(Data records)
·····
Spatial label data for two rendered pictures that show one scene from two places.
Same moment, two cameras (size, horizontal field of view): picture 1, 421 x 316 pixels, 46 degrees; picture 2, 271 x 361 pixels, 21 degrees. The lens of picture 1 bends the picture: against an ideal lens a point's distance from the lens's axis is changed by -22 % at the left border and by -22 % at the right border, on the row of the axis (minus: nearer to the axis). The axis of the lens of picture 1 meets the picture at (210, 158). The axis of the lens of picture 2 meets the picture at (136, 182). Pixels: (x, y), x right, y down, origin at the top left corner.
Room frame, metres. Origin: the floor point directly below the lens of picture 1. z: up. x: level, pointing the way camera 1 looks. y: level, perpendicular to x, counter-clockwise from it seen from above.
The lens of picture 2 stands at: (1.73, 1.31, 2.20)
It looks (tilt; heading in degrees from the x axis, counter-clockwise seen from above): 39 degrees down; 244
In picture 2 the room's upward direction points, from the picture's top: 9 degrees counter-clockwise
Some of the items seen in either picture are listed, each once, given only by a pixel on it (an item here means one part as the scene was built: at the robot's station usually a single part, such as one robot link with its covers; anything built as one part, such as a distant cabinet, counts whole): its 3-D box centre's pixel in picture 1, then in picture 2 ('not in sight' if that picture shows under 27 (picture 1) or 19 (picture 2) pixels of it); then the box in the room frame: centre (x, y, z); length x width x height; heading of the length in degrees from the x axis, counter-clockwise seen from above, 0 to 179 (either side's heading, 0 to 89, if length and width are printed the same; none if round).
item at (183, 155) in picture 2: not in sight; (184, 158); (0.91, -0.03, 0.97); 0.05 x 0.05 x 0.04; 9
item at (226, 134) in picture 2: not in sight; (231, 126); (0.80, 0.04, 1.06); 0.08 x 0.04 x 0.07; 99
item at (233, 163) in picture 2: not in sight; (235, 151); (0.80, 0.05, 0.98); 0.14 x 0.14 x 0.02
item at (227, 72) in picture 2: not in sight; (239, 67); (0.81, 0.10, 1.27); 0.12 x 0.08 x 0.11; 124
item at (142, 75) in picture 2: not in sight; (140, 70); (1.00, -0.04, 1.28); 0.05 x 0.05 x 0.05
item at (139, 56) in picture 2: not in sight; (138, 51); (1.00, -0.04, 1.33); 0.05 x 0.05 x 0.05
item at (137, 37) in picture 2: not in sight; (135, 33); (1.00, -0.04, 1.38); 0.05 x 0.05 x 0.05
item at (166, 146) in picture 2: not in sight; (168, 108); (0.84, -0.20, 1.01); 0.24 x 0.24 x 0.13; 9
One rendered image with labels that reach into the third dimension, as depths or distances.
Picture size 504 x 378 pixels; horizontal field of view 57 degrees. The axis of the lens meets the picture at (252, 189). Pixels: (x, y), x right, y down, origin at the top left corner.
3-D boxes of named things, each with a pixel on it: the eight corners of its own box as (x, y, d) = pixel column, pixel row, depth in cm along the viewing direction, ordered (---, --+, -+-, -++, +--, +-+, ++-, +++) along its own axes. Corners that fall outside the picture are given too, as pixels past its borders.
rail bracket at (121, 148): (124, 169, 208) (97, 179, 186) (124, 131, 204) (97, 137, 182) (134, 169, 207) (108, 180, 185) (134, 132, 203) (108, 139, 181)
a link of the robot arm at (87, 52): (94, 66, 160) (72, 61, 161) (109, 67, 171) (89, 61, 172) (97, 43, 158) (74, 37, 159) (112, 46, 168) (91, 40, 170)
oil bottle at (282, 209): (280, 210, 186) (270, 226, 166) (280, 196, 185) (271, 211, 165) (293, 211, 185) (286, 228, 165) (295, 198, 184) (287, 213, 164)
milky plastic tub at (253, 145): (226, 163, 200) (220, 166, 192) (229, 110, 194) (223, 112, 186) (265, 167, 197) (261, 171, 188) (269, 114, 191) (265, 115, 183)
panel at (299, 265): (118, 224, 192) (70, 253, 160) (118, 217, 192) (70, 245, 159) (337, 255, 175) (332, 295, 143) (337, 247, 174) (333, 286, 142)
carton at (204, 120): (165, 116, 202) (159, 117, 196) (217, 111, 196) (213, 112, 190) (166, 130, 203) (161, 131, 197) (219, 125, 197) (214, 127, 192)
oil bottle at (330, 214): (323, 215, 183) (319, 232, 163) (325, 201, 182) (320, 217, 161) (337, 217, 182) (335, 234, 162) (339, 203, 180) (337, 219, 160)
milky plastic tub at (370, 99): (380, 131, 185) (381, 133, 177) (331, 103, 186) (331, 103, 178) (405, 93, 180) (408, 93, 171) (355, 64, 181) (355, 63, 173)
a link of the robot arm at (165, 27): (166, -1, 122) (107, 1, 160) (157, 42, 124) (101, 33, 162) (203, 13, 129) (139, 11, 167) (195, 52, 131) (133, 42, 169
·····
In the entries above, restate word for word the lines between the one holding "rail bracket at" and the one holding "milky plastic tub at (253, 145): (226, 163, 200)", inclusive, and nothing besides.

Written response:
rail bracket at (121, 148): (124, 169, 208) (97, 179, 186) (124, 131, 204) (97, 137, 182) (134, 169, 207) (108, 180, 185) (134, 132, 203) (108, 139, 181)
a link of the robot arm at (87, 52): (94, 66, 160) (72, 61, 161) (109, 67, 171) (89, 61, 172) (97, 43, 158) (74, 37, 159) (112, 46, 168) (91, 40, 170)
oil bottle at (282, 209): (280, 210, 186) (270, 226, 166) (280, 196, 185) (271, 211, 165) (293, 211, 185) (286, 228, 165) (295, 198, 184) (287, 213, 164)
milky plastic tub at (253, 145): (226, 163, 200) (220, 166, 192) (229, 110, 194) (223, 112, 186) (265, 167, 197) (261, 171, 188) (269, 114, 191) (265, 115, 183)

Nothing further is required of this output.